WORK INSTRUCTION >> Once the line containing "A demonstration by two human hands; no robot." has been copied, stop; copy every line before it exactly, beginning with the first line of the material below.

━━━━━ DATA EXTRACT ━━━━━

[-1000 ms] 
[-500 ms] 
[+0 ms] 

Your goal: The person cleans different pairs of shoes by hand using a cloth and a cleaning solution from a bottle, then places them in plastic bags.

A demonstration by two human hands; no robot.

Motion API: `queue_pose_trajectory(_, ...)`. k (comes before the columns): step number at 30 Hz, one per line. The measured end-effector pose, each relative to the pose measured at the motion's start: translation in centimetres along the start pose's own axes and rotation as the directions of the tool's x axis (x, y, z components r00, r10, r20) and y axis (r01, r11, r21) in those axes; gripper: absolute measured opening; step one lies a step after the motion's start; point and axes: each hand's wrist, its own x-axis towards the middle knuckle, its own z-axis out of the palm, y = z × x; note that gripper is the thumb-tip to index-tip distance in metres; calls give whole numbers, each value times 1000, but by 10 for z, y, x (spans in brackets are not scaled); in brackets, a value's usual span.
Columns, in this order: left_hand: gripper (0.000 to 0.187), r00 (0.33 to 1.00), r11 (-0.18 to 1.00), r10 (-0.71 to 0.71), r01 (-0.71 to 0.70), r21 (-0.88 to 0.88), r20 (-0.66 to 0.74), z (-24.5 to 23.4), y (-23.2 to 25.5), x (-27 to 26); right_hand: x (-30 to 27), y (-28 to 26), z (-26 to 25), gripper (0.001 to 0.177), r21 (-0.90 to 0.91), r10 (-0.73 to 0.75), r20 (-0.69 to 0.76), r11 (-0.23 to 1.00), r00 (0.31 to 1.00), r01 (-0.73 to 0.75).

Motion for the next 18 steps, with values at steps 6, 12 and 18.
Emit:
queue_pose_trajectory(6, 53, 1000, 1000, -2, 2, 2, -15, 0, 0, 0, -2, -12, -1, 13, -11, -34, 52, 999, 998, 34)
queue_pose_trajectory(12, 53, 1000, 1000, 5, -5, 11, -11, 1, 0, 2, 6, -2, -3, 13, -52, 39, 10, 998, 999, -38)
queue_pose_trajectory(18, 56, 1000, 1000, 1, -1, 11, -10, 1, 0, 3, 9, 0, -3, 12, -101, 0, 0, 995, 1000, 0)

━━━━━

ANSWER BOX >>
[-1000 ms] 
[-500 ms] 
[+0 ms] 

Your goal: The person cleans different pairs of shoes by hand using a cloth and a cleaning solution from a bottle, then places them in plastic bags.

A demonstration by two human hands; no robot.

Nothing further is required of this output.